▸ **Exercise description**:
Give all of the listing again word for word, with images excluded.

▸ **Given information**:
Content starts
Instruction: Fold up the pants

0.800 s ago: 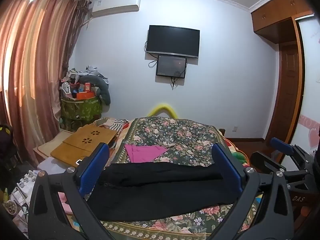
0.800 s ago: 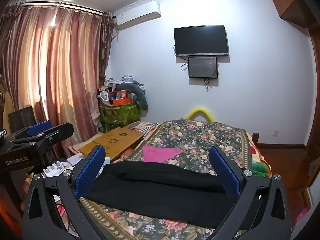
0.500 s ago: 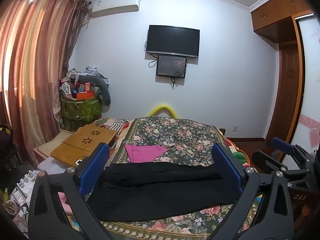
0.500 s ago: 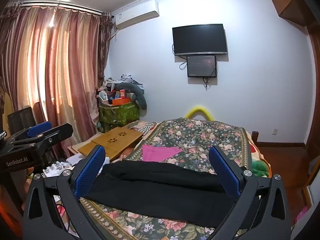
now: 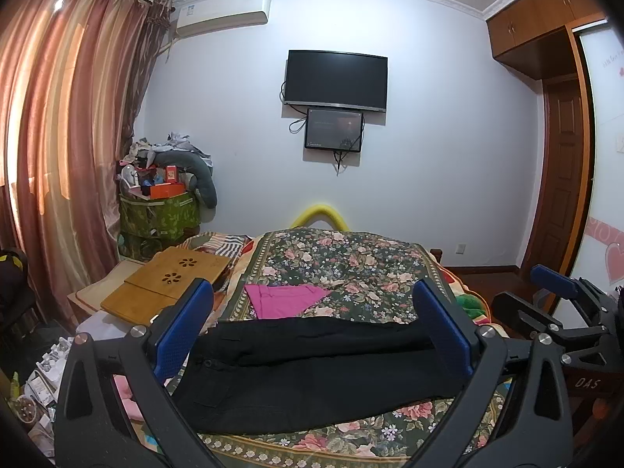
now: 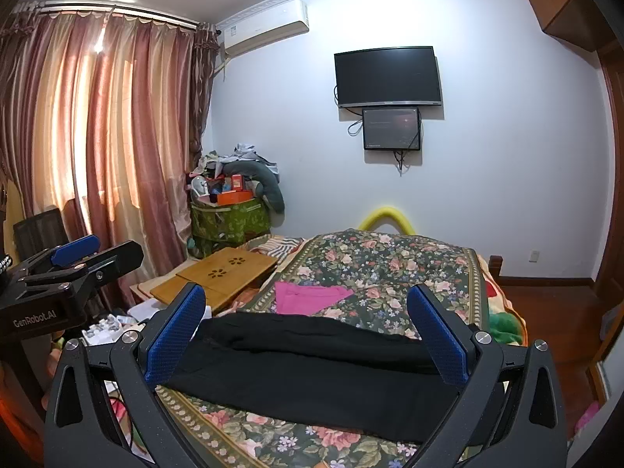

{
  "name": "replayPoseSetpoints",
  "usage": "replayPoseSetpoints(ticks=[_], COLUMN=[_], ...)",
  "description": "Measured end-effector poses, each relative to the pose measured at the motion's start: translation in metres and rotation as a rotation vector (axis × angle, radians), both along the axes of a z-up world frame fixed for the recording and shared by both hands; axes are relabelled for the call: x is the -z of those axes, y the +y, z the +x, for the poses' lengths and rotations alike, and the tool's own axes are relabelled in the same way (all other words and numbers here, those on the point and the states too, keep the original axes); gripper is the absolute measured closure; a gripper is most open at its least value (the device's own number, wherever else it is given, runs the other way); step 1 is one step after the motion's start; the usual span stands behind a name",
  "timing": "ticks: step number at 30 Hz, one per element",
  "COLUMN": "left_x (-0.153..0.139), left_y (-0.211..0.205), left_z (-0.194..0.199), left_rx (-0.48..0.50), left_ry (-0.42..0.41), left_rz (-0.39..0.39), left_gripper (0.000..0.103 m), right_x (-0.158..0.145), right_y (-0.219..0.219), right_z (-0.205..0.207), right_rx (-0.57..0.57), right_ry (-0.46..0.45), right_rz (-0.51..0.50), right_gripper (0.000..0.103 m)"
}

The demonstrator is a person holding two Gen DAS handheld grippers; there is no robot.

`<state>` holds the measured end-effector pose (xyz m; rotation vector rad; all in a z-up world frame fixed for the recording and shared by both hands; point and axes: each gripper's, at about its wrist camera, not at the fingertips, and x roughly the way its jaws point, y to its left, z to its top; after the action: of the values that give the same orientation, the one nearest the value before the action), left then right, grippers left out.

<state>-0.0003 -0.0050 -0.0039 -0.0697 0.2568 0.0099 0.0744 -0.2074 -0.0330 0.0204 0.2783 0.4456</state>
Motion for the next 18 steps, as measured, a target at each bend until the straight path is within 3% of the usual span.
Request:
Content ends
▸ **Solution**:
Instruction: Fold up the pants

0.800 s ago: 
0.800 s ago: 
0.500 s ago: 
0.500 s ago: 
now: 
now: 

{
  "name": "replayPoseSetpoints",
  "usage": "replayPoseSetpoints(ticks=[_], COLUMN=[_], ...)",
  "description": "Measured end-effector poses, each relative to the pose measured at the motion's start: translation in metres and rotation as a rotation vector (axis × angle, radians), both along the axes of a z-up world frame fixed for the recording and shared by both hands; axes are relabelled for the call: x is the -z of those axes, y the +y, z the +x, for the poses' lengths and rotations alike, and the tool's own axes are relabelled in the same way (all other words and numbers here, those on the point and the states too, keep the original axes); gripper is the absolute measured closure; a gripper is most open at its least value (the device's own number, wherever else it is given, runs the other way); step 1 is one step after the motion's start; the usual span stands behind a name",
  "timing": "ticks: step number at 30 Hz, one per element",
  "COLUMN": "left_x (-0.153..0.139), left_y (-0.211..0.205), left_z (-0.194..0.199), left_rx (-0.48..0.50), left_ry (-0.42..0.41), left_rz (-0.39..0.39), left_gripper (0.000..0.103 m), right_x (-0.158..0.145), right_y (-0.219..0.219), right_z (-0.205..0.207), right_rx (-0.57..0.57), right_ry (-0.46..0.45), right_rz (-0.51..0.50), right_gripper (0.000..0.103 m)"
}

The demonstrator is a person holding two Gen DAS handheld grippers; there is no robot.

`<state>` holds the measured end-effector pose (xyz m; rotation vector rad; all in a z-up world frame fixed for the recording and shared by both hands; point and axes: each gripper's, at about its wrist camera, not at the fingertips, and x roughly the way its jaws point, y to its left, z to its top; after the action: of the values that give the same orientation, the one nearest the value before the action), left then right, grippers left out.

<state>-0.0003 -0.0050 -0.0039 -0.0697 0.2568 0.0099 0.0744 -0.2074 -0.0330 0.0204 0.2783 0.4456</state>
Motion for the next 18 steps, as measured, a target at each bend until the straight path is within 3% of the usual span.
Request:

The response to this exercise has been given in full.